Condenamos os maus exemplos de violência nas televisões e fora delas.
Todavia,
poucos conhecem, e pouco se discute sobre a existência de violência em certos setores
da ciência que experimenta em seres humanos. Não me refiro às repudiadas
pesquisas do regime nazista nem às dos japoneses durante a 2a Guerra
Mundial. Refiro-me à ciência moderna em tempo de paz. Refiro-me às denúncias
feitas na década de sessenta nos USA, muitas delas apontadas em artigo no New England Journal of Medicine em
1966. Refiro-me às conclusões do Relatório Belmont nos USA e a consequente criação
de Comitês de Ética em Pesquisa, para proteger pessoas usadas em pesquisa, em vários
países do mundo. Refiro-me a documentos internacionais sobre direitos humanos (Convenção
para Proteção dos Direitos Humanos e da Dignidade do Ser Humano em Relação à
Aplicação da Biologia e da Medicina, Conselho da Europa, 1997; Declaração Universal
do Genoma Humano e dos Direitos Humanos. UNESCO, 1997, entre outros), que, nas últimas
décadas, passaram a identificar cientistas em certos setores da ciência não
como fiéis aliados da humanidade "conscientes de que o mau uso da Biologia
e da Medicina pode levar a atos que causem danos à dignidade humana"...
É
de fundamental valor ético para a espécie humana que o limite da pesquisa em
seres humanos seja a dignidade humana. Sem o reconhecimento deste limite,
certos setores da ciência correm o risco de condenação por não estarem a serviço
das pessoas, mas de interesses outros. O uso de embriões humanos em pesquisa é
um meio sem fins que o justifiquem. As terapias pretendidas com células-tronco humanas
têm nos cordões umbilicais e nos adultos fontes inesgotáveis de pesquisas e de
aplicações em testes terapêuticos. Pacientes não ficarão sem esperanças de
tratamento. A compreensão dos complexos processos genéticos e epigenéticos de
diferenciação celular é urgente e fundamental. As células-tronco do adulto têm
as respostas necessárias para propostas terapêuticas direcionais. Aquilo de que
os pacientes necessitam, é de regeneração celular e/ou tissular específicas.
A
história mundial nos ensina que, nas relações de respeito ao outro, progredimos
ao repudiar o infanticídio aos recém-nascidos de baixo peso; ao condenar a
escravatura dos negros; ao reconhecer a humanidade dos índios; ao defender os
direitos dos portadores de necessidades especiais; e, mais recentemente, ao
regulamentar a defesa das pessoas usadas em pesquisas científicas, entre outras
conquistas éticas.
No
Brasil, começamos a pôr em prática a consciência moral sobre nossas
desigualdades. Começamos a perceber quantas crianças têm seu potencial genético
(genoma) impossibilitado de expressar-se por falta de ingestão proteica (alimentos),
para dar cumprimentos aos comandos biológicos inscritos no DNA. Não podemos
retroceder admitindo experimentações com embriões humanos.
Quanto
mais desenvolvermos a consciência de que devemos nos auto-respeitar como seres
humanos, mais probabilidade teremos de banir a violência da sociedade humana. O
respeito à vida humana deve ser absoluto. Não arbitremos o vir-a-ser do embrião.
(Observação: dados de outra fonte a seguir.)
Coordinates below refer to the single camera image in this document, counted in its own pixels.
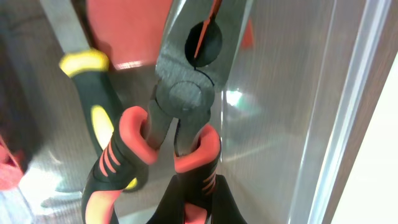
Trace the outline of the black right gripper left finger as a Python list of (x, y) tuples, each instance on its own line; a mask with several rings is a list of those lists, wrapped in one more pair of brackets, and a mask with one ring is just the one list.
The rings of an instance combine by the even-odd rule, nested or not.
[(184, 224), (184, 200), (182, 189), (174, 175), (147, 224)]

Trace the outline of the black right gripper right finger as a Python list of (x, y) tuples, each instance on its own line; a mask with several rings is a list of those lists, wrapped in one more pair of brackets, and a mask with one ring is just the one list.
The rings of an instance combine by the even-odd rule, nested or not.
[(206, 199), (208, 200), (207, 223), (247, 224), (223, 175), (211, 174), (206, 178)]

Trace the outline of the orange black needle-nose pliers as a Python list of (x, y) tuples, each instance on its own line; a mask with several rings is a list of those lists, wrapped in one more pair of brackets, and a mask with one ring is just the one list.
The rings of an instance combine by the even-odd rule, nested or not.
[(219, 174), (222, 153), (211, 109), (228, 81), (251, 6), (246, 0), (177, 1), (171, 8), (151, 99), (147, 108), (132, 106), (118, 115), (88, 176), (81, 203), (84, 223), (119, 221), (114, 206), (123, 188), (159, 159), (168, 136), (174, 138), (184, 223), (206, 223), (206, 178)]

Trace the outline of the orange scraper wooden handle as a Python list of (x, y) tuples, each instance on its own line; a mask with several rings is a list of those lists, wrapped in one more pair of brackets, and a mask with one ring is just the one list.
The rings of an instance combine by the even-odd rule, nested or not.
[(96, 46), (116, 70), (153, 65), (166, 20), (177, 1), (90, 0), (88, 21)]

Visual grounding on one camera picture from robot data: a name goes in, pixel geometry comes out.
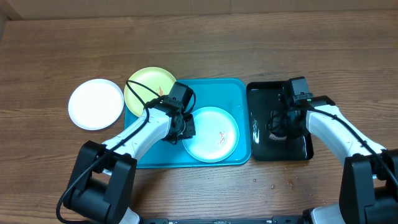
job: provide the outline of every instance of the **light blue plate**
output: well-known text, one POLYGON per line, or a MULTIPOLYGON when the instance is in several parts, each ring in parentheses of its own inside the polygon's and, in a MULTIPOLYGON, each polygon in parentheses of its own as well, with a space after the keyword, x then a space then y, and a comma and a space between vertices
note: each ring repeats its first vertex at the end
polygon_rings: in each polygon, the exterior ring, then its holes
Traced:
POLYGON ((192 115, 196 135, 182 141, 192 157, 202 162, 219 162, 234 152, 238 145, 239 128, 227 111, 207 106, 192 115))
MULTIPOLYGON (((233 153, 219 162, 202 162, 192 157, 181 141, 172 145, 158 141, 138 161, 138 169, 146 168, 176 168, 176 167, 206 167, 241 165, 251 156, 249 135, 248 103, 246 86, 237 78, 209 78, 195 80, 178 80, 188 85, 197 95, 194 111, 207 106, 214 106, 228 112, 238 125, 238 144, 233 153)), ((137 117, 126 108, 124 128, 135 122, 137 117)))

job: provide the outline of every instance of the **wooden table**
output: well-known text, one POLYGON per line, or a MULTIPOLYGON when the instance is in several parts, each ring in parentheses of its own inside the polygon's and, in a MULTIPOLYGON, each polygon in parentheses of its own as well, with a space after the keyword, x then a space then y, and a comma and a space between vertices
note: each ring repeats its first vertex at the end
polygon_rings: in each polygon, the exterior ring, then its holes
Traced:
MULTIPOLYGON (((113 137, 124 121, 95 132, 76 127, 72 91, 93 78, 123 87, 153 65, 177 79, 246 84, 305 76, 364 134, 398 145, 398 11, 8 22, 0 43, 1 223, 57 223, 55 204, 80 146, 113 137)), ((144 218, 260 218, 337 202, 341 165, 319 139, 313 145, 308 162, 139 170, 131 206, 144 218)))

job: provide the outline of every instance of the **wood grain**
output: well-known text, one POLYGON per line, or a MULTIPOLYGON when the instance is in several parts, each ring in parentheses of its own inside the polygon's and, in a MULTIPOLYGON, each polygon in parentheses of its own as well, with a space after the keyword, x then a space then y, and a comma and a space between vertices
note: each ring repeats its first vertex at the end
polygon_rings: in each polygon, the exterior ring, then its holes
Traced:
POLYGON ((2 37, 2 33, 4 32, 4 29, 6 28, 6 22, 8 21, 7 16, 3 13, 3 3, 0 1, 0 40, 2 37))
POLYGON ((3 0, 12 20, 394 10, 396 0, 3 0))
MULTIPOLYGON (((246 84, 305 76, 364 134, 397 147, 397 11, 11 21, 0 43, 1 223, 57 223, 80 146, 113 137, 124 120, 81 130, 68 117, 70 94, 92 78, 123 86, 148 66, 246 84)), ((131 207, 145 218, 259 218, 336 202, 341 165, 313 143, 308 162, 139 170, 131 207)))

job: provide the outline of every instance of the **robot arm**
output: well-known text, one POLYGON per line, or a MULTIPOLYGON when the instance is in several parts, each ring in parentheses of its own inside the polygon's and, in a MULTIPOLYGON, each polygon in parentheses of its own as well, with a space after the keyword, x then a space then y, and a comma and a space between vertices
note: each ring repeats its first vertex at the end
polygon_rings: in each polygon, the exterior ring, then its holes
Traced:
POLYGON ((339 203, 305 212, 307 220, 312 224, 397 223, 398 151, 387 151, 367 138, 327 96, 313 97, 304 77, 290 79, 282 89, 285 107, 274 112, 271 132, 297 138, 308 131, 344 167, 339 203), (386 180, 386 186, 375 189, 373 177, 386 180))
MULTIPOLYGON (((325 111, 330 114, 335 114, 355 130, 355 132, 365 140, 367 144, 376 152, 381 153, 383 146, 375 143, 367 138, 358 129, 356 129, 341 113, 337 106, 322 105, 314 107, 316 110, 325 111)), ((305 126, 311 134, 320 138, 323 143, 330 149, 330 151, 337 157, 340 163, 344 166, 346 157, 351 157, 354 154, 361 154, 368 156, 371 153, 366 150, 362 144, 337 120, 325 116, 324 114, 308 111, 305 118, 305 126)))
MULTIPOLYGON (((153 144, 169 134, 172 118, 167 116, 164 111, 155 108, 149 109, 149 114, 148 123, 136 135, 115 150, 115 153, 120 155, 129 154, 132 158, 139 161, 153 144)), ((137 121, 132 123, 116 137, 103 142, 103 144, 106 145, 107 149, 111 149, 117 145, 120 140, 126 138, 142 125, 146 116, 146 112, 144 111, 137 121)), ((112 174, 109 170, 104 170, 103 172, 108 175, 112 174)))
POLYGON ((159 140, 176 144, 179 139, 195 135, 190 114, 193 106, 185 111, 192 95, 195 96, 192 89, 176 82, 168 96, 146 103, 149 114, 144 112, 122 133, 103 144, 84 144, 62 197, 64 206, 99 223, 138 224, 139 216, 129 208, 137 161, 159 140), (110 175, 109 183, 93 178, 92 172, 110 175))

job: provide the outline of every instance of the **yellow plate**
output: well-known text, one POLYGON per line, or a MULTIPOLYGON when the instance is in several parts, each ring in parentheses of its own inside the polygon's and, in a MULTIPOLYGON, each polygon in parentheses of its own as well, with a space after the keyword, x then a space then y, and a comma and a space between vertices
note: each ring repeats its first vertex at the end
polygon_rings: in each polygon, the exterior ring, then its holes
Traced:
MULTIPOLYGON (((170 90, 175 83, 174 76, 164 70, 163 68, 157 67, 147 67, 136 71, 129 80, 139 82, 145 86, 148 86, 151 90, 154 90, 160 96, 168 95, 170 90)), ((148 102, 157 98, 156 95, 151 93, 149 90, 142 86, 136 85, 134 83, 129 83, 131 88, 141 97, 144 102, 148 102)), ((129 90, 129 88, 124 86, 124 101, 129 110, 136 116, 141 116, 144 106, 140 101, 134 96, 134 94, 129 90)))

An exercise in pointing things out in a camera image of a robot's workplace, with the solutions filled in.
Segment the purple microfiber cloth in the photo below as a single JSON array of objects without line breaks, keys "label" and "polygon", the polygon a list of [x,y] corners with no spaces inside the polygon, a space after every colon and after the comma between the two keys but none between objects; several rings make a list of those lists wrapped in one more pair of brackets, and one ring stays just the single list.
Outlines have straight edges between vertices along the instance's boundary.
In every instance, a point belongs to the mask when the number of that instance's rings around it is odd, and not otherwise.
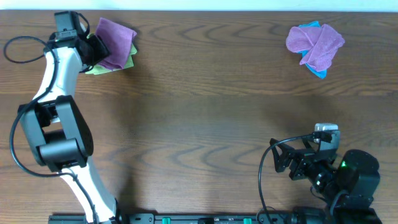
[{"label": "purple microfiber cloth", "polygon": [[132,43],[137,32],[101,17],[95,35],[101,38],[110,51],[110,55],[99,64],[108,70],[123,69],[131,57]]}]

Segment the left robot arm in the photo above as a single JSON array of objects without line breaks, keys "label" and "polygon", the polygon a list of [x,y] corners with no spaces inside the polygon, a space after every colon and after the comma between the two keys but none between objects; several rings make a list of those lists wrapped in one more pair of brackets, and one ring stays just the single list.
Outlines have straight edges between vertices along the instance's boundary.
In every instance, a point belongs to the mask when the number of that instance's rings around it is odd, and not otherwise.
[{"label": "left robot arm", "polygon": [[46,68],[33,100],[18,109],[30,149],[49,177],[63,179],[85,211],[85,223],[124,223],[118,202],[93,162],[93,137],[74,100],[77,76],[109,55],[95,35],[55,37],[45,43]]}]

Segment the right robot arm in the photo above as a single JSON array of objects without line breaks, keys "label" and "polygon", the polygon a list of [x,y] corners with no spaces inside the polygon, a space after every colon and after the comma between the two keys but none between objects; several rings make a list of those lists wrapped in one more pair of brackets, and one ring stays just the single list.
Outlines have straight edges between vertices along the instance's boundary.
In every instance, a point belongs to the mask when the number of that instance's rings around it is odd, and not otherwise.
[{"label": "right robot arm", "polygon": [[307,179],[323,201],[322,217],[329,223],[380,223],[371,208],[374,193],[380,183],[379,162],[369,153],[346,151],[338,167],[333,163],[340,140],[304,138],[303,149],[294,149],[285,142],[270,140],[275,171],[288,167],[292,180]]}]

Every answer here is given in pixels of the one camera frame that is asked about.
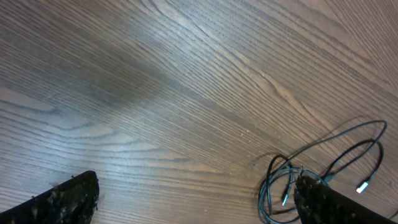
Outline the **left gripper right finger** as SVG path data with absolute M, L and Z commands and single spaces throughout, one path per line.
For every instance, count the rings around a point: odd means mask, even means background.
M 295 182 L 294 201 L 302 224 L 395 224 L 306 175 Z

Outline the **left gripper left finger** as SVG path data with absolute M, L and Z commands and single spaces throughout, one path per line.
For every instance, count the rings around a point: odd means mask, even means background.
M 100 187 L 88 170 L 1 213 L 4 224 L 87 224 L 98 209 Z

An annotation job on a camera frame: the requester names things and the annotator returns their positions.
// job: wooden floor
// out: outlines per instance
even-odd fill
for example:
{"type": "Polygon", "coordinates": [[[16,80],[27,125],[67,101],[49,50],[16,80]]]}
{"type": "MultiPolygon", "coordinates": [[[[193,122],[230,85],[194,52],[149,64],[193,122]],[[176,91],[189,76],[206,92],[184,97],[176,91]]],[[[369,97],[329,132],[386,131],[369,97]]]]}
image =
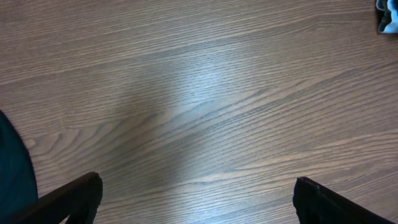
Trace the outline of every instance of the wooden floor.
{"type": "Polygon", "coordinates": [[[398,222],[397,54],[373,1],[5,0],[0,109],[96,223],[298,223],[303,175],[398,222]]]}

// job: dark green fabric
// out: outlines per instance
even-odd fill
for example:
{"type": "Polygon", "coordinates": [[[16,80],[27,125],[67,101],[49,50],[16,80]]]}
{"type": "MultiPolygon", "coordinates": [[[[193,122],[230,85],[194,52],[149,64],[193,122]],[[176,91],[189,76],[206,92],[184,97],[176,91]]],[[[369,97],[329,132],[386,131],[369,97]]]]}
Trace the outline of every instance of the dark green fabric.
{"type": "Polygon", "coordinates": [[[0,111],[0,218],[36,200],[36,179],[29,152],[0,111]]]}

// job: blue cloth
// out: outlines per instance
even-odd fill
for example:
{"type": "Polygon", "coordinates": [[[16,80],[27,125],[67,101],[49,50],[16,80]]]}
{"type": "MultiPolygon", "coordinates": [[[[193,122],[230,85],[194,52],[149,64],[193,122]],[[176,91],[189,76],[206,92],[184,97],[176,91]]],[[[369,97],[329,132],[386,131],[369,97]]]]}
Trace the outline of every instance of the blue cloth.
{"type": "Polygon", "coordinates": [[[0,220],[37,199],[35,173],[29,152],[0,111],[0,220]]]}
{"type": "Polygon", "coordinates": [[[379,32],[383,34],[398,33],[398,0],[377,0],[376,8],[383,12],[379,32]]]}

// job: floor plank
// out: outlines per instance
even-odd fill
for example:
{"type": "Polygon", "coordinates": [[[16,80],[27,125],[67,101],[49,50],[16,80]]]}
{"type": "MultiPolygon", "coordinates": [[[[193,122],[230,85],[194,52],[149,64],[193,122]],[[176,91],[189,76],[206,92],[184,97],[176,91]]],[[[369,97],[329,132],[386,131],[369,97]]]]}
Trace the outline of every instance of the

A pessoa humana no embrião é uma realidade, não uma probabilidade. Cada um de nós
foi embrião. E se neste momento podemos defender o direito do embrião de não
ser levado às bancadas das experimentações, nem transformado em remédios, é
porque aqueles que conviveram conosco à época permitiram que de embrião de
ontem nos tornássemos adultos, legisladores e/ou cientistas, de hoje.